(EXERCISE MATERIALS):
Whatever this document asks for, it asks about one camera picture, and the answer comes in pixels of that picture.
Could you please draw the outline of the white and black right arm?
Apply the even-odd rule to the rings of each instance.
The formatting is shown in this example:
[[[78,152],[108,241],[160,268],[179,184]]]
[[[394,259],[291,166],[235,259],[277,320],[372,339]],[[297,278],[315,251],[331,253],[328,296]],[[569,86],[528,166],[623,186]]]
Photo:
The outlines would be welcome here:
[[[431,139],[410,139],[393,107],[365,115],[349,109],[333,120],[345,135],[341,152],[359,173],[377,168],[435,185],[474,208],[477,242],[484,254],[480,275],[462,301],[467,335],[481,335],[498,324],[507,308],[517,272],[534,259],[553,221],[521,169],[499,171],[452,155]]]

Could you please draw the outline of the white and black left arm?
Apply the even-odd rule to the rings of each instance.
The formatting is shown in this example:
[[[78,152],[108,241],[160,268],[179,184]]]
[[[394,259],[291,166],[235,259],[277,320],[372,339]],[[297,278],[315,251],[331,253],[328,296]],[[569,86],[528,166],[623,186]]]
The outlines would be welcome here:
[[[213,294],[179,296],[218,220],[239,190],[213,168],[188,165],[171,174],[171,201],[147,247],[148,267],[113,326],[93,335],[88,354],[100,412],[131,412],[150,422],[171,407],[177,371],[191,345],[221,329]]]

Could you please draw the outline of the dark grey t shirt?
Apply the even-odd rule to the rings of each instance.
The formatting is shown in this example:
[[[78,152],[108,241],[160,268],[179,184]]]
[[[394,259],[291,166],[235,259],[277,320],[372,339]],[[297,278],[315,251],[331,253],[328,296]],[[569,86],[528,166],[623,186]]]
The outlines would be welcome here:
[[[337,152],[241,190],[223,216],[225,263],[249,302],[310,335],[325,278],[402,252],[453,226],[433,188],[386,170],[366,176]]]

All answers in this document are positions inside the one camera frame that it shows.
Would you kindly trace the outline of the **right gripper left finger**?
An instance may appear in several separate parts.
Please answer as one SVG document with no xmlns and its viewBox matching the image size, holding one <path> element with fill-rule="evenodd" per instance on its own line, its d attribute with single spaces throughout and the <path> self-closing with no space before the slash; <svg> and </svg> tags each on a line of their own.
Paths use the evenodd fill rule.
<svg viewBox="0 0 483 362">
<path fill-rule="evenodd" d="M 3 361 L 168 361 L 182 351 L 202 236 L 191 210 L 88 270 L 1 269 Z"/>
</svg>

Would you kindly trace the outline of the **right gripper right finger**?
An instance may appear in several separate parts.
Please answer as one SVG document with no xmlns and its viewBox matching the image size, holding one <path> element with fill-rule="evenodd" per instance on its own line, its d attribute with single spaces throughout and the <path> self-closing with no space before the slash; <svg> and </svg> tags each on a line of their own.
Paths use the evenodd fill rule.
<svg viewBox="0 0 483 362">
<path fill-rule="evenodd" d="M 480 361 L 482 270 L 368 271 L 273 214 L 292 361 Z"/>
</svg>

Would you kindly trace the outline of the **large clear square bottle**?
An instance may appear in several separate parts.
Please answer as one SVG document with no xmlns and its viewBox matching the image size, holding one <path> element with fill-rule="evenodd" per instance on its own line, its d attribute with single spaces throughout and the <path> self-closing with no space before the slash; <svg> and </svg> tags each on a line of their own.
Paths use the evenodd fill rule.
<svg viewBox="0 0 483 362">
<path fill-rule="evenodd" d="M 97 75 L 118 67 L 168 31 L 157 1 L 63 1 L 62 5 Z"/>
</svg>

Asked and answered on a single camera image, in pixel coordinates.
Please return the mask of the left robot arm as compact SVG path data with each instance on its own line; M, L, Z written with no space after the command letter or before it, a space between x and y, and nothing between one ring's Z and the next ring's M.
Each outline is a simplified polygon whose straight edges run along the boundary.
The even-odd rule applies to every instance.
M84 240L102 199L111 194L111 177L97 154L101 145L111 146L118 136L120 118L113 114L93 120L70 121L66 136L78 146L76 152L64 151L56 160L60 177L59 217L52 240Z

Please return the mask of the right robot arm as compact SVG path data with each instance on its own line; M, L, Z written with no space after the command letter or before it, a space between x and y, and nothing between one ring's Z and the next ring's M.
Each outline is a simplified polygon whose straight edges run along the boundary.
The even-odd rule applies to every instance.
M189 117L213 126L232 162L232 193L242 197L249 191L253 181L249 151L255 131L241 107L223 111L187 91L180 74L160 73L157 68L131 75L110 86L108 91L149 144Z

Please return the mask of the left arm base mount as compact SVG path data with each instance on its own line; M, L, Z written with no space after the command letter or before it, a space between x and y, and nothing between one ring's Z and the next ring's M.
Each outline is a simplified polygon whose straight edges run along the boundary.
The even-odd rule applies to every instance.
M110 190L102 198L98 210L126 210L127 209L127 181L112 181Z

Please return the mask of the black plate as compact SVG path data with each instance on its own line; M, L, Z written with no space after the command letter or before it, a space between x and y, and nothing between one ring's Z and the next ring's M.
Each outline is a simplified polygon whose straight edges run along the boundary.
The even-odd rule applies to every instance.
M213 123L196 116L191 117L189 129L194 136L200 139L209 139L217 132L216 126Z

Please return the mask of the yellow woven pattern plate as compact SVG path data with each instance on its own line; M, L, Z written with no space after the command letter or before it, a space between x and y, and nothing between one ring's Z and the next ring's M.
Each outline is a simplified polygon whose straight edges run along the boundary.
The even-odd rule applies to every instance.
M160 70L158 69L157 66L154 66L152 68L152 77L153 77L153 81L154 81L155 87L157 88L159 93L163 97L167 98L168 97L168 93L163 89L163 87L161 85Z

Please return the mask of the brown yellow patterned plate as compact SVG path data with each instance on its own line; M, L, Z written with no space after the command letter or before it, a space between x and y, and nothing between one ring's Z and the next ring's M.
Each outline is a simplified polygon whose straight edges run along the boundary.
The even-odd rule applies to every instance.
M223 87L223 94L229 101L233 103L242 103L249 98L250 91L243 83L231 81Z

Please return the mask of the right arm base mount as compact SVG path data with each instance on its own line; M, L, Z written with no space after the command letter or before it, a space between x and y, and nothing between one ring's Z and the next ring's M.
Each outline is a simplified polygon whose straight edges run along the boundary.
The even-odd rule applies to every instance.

(ABOUT THIS TASK): A word-for-word copy of all the material is the required answer.

(ANSWER BOX):
Whatever this document asks for, it asks about one camera picture, and the answer comes in pixels of that picture.
Could you please draw the outline of the white and black right arm?
Apply the even-odd rule to the rings of each instance.
The formatting is shown in this example:
[[[78,152],[108,241],[160,268],[179,184]]]
[[[394,259],[291,166],[235,259],[277,320],[372,339]],[[297,278],[315,251],[331,253],[328,296]],[[569,86],[528,166],[623,186]]]
Photo:
The outlines would be welcome here:
[[[431,139],[410,139],[393,107],[365,115],[349,109],[333,120],[345,135],[341,152],[359,173],[377,168],[435,185],[474,208],[477,242],[484,254],[480,275],[462,301],[467,335],[481,335],[498,324],[507,308],[517,272],[534,259],[553,221],[521,169],[499,171],[452,155]]]

Could you please draw the outline of the white and black left arm?
Apply the even-odd rule to the rings of each instance.
The formatting is shown in this example:
[[[78,152],[108,241],[160,268],[179,184]]]
[[[394,259],[291,166],[235,259],[277,320],[372,339]],[[297,278],[315,251],[331,253],[328,296]],[[569,86],[528,166],[623,186]]]
The outlines would be welcome here:
[[[213,294],[179,296],[218,220],[239,190],[213,168],[188,165],[171,174],[171,201],[147,247],[148,267],[113,326],[93,335],[88,354],[100,412],[131,412],[150,422],[171,407],[177,371],[191,345],[221,329]]]

Could you please draw the outline of the dark grey t shirt?
Apply the even-odd rule to the rings of each instance.
The formatting is shown in this example:
[[[78,152],[108,241],[160,268],[179,184]]]
[[[394,259],[291,166],[235,259],[277,320],[372,339]],[[297,278],[315,251],[331,253],[328,296]],[[569,86],[528,166],[623,186]]]
The outlines would be welcome here:
[[[337,152],[241,190],[223,216],[225,263],[249,302],[310,335],[325,278],[402,252],[453,226],[433,188],[386,170],[366,176]]]

All answers in this document are positions inside the one camera frame that it shows.
Would you kindly trace the outline of the **right gripper left finger**?
An instance may appear in several separate parts.
Please answer as one SVG document with no xmlns and its viewBox matching the image size, holding one <path> element with fill-rule="evenodd" per instance on its own line, its d attribute with single spaces throughout and the <path> self-closing with no space before the slash; <svg> and </svg> tags each on a line of their own.
Paths use the evenodd fill rule.
<svg viewBox="0 0 483 362">
<path fill-rule="evenodd" d="M 3 361 L 168 361 L 182 351 L 202 236 L 191 210 L 88 270 L 1 269 Z"/>
</svg>

Would you kindly trace the outline of the **right gripper right finger**?
An instance may appear in several separate parts.
Please answer as one SVG document with no xmlns and its viewBox matching the image size, holding one <path> element with fill-rule="evenodd" per instance on its own line, its d attribute with single spaces throughout and the <path> self-closing with no space before the slash; <svg> and </svg> tags each on a line of their own.
Paths use the evenodd fill rule.
<svg viewBox="0 0 483 362">
<path fill-rule="evenodd" d="M 480 361 L 482 270 L 368 271 L 273 214 L 292 361 Z"/>
</svg>

Would you kindly trace the outline of the **large clear square bottle**?
An instance may appear in several separate parts.
Please answer as one SVG document with no xmlns and its viewBox matching the image size, holding one <path> element with fill-rule="evenodd" per instance on its own line, its d attribute with single spaces throughout and the <path> self-closing with no space before the slash; <svg> and </svg> tags each on a line of their own.
Paths use the evenodd fill rule.
<svg viewBox="0 0 483 362">
<path fill-rule="evenodd" d="M 97 75 L 118 67 L 168 31 L 157 1 L 63 1 L 62 5 Z"/>
</svg>

Asked and answered on a single camera image, in pixel coordinates.
Please return the mask of the left robot arm as compact SVG path data with each instance on its own line; M, L, Z written with no space after the command letter or before it, a space between x and y, and nothing between one ring's Z and the next ring's M.
Each outline is a simplified polygon whose straight edges run along the boundary.
The even-odd rule applies to every instance.
M84 240L102 199L111 194L111 177L97 154L101 145L111 146L118 136L120 118L113 114L93 120L70 121L66 136L78 146L76 152L64 151L56 160L60 177L59 217L52 240Z

Please return the mask of the right robot arm as compact SVG path data with each instance on its own line; M, L, Z written with no space after the command letter or before it, a space between x and y, and nothing between one ring's Z and the next ring's M.
Each outline is a simplified polygon whose straight edges run along the boundary.
The even-odd rule applies to every instance.
M189 117L213 126L232 162L232 193L242 197L249 191L253 181L249 151L255 131L241 107L223 111L187 91L180 74L160 73L157 68L131 75L110 86L108 91L149 144Z

Please return the mask of the left arm base mount as compact SVG path data with each instance on its own line; M, L, Z written with no space after the command letter or before it, a space between x and y, and nothing between one ring's Z and the next ring's M.
Each outline is a simplified polygon whose straight edges run along the boundary.
The even-odd rule applies to every instance.
M110 190L102 198L98 210L126 210L127 209L127 181L112 181Z

Please return the mask of the black plate as compact SVG path data with each instance on its own line; M, L, Z written with no space after the command letter or before it, a space between x and y, and nothing between one ring's Z and the next ring's M.
Each outline is a simplified polygon whose straight edges run along the boundary.
The even-odd rule applies to every instance.
M213 123L196 116L191 117L189 129L194 136L200 139L209 139L217 132L216 126Z

Please return the mask of the yellow woven pattern plate as compact SVG path data with each instance on its own line; M, L, Z written with no space after the command letter or before it, a space between x and y, and nothing between one ring's Z and the next ring's M.
Each outline is a simplified polygon whose straight edges run along the boundary.
The even-odd rule applies to every instance.
M160 70L158 69L157 66L154 66L152 68L152 77L153 77L153 81L154 81L155 87L157 88L159 93L163 97L167 98L168 97L168 93L163 89L163 87L161 85Z

Please return the mask of the brown yellow patterned plate as compact SVG path data with each instance on its own line; M, L, Z written with no space after the command letter or before it, a space between x and y, and nothing between one ring's Z and the next ring's M.
Each outline is a simplified polygon whose straight edges run along the boundary.
The even-odd rule applies to every instance.
M223 87L223 94L229 101L233 103L242 103L249 98L250 91L243 83L231 81Z

Please return the mask of the right arm base mount as compact SVG path data with each instance on its own line; M, L, Z written with no space after the command letter or before it, a space between x and y, and nothing between one ring's Z and the next ring's M.
Each outline is a simplified polygon whose straight edges run along the boundary.
The even-odd rule applies to every instance.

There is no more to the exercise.